何らかの原因で消化管での栄養吸収ができにくくなった状態の総称です。バランス良く食べていても下痢、脂肪便、体重減少、貧血などがあらわれることが特徴です。主に栄養を吸収する働きをする小腸の病気、消化を助ける膵液や胆汁などの分泌器官の異常が考えられます。


慢性感染症

慢性感染症のはっきりした定義はありませんが、持続的に細菌やウイルスなどに感染し続ける病気の総称です。

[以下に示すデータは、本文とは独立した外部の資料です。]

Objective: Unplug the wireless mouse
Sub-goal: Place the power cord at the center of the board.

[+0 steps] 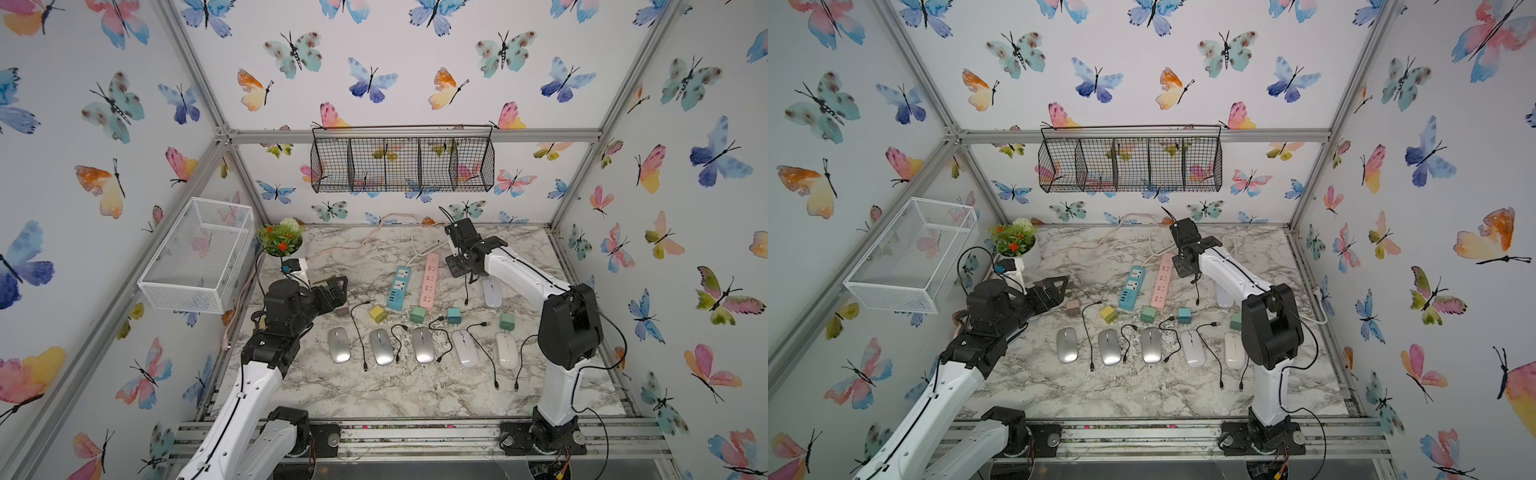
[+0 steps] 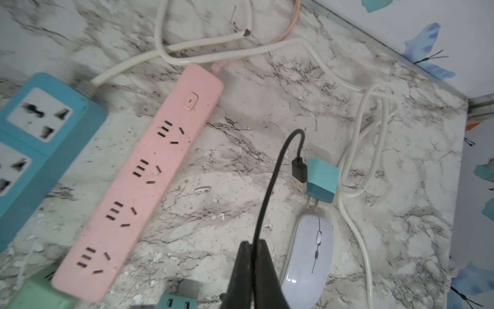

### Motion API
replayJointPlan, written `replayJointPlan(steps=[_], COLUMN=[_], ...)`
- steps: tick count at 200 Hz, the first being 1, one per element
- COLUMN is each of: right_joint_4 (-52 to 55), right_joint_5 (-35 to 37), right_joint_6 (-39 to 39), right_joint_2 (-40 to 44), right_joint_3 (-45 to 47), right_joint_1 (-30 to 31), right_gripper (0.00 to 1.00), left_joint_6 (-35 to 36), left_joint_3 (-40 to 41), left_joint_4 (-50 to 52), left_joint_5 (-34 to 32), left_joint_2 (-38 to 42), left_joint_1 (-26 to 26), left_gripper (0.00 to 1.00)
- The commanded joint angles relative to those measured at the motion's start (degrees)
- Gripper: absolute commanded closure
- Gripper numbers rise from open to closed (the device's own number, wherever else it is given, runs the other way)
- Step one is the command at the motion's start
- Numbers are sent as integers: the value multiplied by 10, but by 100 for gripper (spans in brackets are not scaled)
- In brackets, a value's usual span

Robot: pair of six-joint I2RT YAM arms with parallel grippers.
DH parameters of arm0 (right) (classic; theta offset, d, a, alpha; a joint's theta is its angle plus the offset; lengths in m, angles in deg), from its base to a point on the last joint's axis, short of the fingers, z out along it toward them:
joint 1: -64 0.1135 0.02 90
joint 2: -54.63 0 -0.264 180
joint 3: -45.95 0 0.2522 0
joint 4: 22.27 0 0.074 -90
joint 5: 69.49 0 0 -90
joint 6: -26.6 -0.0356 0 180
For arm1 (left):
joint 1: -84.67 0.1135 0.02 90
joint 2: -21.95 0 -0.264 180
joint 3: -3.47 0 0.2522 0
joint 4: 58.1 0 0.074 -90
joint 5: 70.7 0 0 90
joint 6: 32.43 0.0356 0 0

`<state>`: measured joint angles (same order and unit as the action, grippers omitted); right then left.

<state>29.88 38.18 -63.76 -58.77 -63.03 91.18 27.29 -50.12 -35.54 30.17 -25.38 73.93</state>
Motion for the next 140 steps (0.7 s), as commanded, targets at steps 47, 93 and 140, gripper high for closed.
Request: replayJointPlan(steps=[47, 93, 140], right_joint_4=[66, 57, 25], right_joint_5=[56, 49, 13], right_joint_6=[31, 31, 26], right_joint_2=[-117, -144, -141], right_joint_3=[-86, -87, -61], right_joint_1=[-22, -32, -41], right_gripper=[99, 99, 99], left_joint_6=[6, 6, -23], left_joint_3=[-6, 3, 26], left_joint_4=[12, 12, 4], left_joint_5=[19, 13, -2], left_joint_2=[16, 22, 20], left_joint_1=[9, 9, 9], left_gripper=[2, 2, 2])
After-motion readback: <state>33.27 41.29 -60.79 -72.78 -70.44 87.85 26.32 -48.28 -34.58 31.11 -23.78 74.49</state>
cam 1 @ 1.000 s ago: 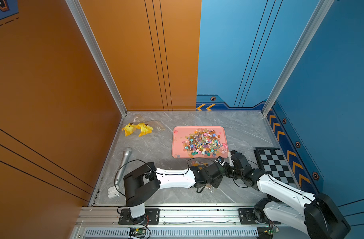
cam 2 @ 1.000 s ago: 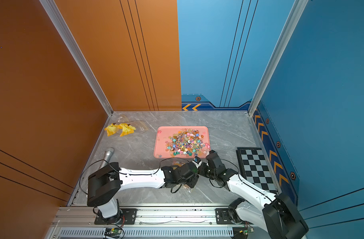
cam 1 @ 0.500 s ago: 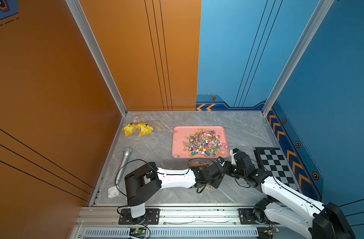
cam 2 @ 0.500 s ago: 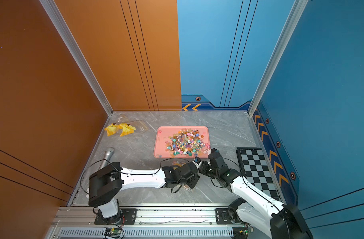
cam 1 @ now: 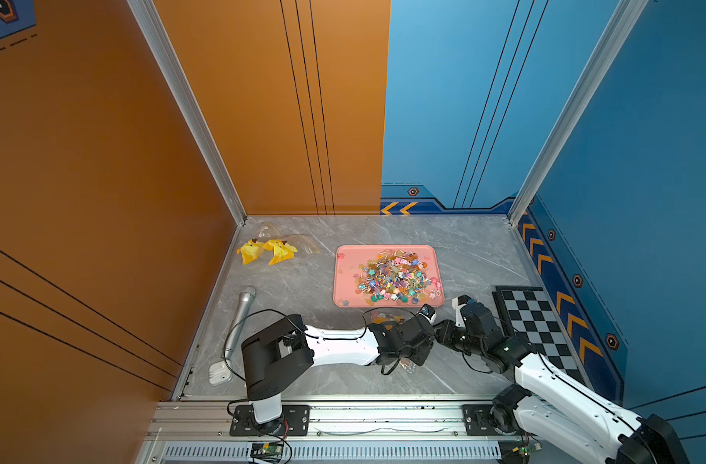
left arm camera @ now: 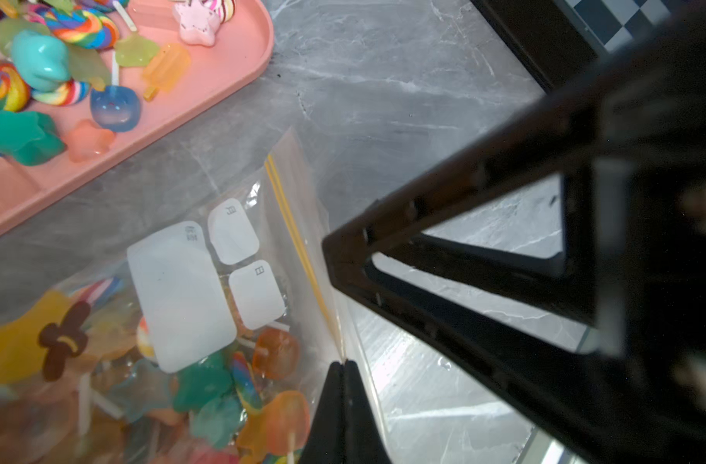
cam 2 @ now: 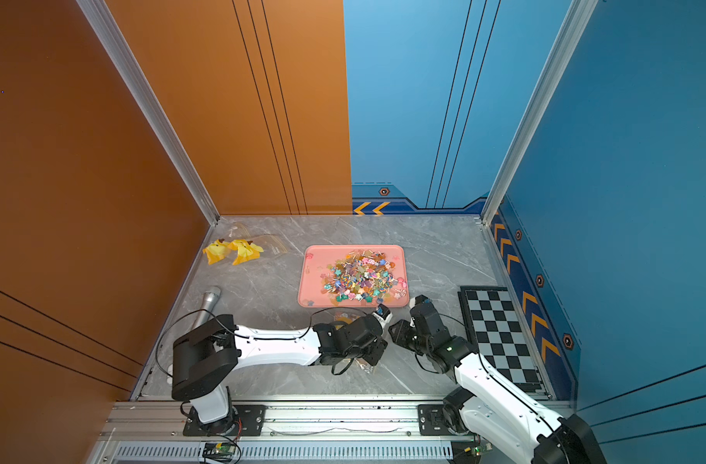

慢性的に感染が続く病原体のうち、カンピロバクター、アメーバ、抗菌薬によって腸内細菌叢が変化した時に感染しやすい「C.ディフィシル」などが慢性的な下痢の原因となっている可能性があります。

軟便・下痢の検査

慢性的に下痢が続き、さらに以下の症状のうち1つでも当てはまるものがある場合、消化器のどこかに炎症や潰瘍といった病気が隠れている可能性があります。当てはまる方で大腸カメラ検査を一度も受けたことがない場合は、早めに検査を受けることを推奨しています。

  • 50歳以降、軟便が多くなった
  • 排便後、便器が真っ赤だった
  • 下痢に血が混ざっている
  • 腹痛が続いている
  • なにもしていないのに体重が減っている
  • 発熱がある
  • 家族や親戚に潰瘍性大腸炎やクローン病、直腸がんの方がいる

など

軟便・下痢の治療

軟便・下痢の治療原因となる病気の治療を行います。また、下痢や嘔吐によって脱水の危険が生じている場合には、点滴を検討することもあります。そこまで重症でない場合も、下痢があれば脱水を起こしやすい状態となりますので、こまめに水分を摂るようにしてください。食欲がなければ無理して食事は食べず、腸管を休ませることも大切です。